Task directions ::
The line containing "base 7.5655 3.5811" and every line after it, through the last line of the records, are to be transcribed exactly, and nothing else.
┄┄┄┄┄┄
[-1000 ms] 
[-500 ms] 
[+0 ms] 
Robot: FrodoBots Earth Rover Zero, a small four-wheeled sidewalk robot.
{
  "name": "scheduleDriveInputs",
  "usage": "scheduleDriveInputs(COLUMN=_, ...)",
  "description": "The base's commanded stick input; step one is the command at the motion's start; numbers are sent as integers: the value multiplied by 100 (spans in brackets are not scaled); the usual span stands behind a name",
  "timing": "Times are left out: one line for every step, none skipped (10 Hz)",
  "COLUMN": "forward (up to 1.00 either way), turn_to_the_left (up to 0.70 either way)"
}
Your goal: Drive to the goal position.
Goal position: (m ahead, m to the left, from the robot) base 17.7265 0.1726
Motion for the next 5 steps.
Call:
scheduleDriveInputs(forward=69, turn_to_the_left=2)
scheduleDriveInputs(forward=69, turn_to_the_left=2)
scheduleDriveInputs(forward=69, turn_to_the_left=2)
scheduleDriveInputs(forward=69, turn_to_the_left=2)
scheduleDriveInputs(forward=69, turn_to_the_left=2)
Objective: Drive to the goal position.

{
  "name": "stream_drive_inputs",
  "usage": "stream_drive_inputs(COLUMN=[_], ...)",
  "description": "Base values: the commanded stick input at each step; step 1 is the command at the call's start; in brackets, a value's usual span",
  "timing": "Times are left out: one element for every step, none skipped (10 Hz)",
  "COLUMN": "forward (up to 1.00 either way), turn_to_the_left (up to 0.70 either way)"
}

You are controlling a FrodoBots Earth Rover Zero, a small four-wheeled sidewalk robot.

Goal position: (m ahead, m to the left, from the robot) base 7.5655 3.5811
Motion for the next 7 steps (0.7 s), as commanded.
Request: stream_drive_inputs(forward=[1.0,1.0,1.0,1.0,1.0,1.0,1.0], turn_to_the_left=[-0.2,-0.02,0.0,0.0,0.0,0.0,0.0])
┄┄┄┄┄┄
Solution to this task ::
Goal position: (m ahead, m to the left, from the robot) base 7.5655 3.5811
Motion for the next 7 steps (0.7 s), as commanded.
Request: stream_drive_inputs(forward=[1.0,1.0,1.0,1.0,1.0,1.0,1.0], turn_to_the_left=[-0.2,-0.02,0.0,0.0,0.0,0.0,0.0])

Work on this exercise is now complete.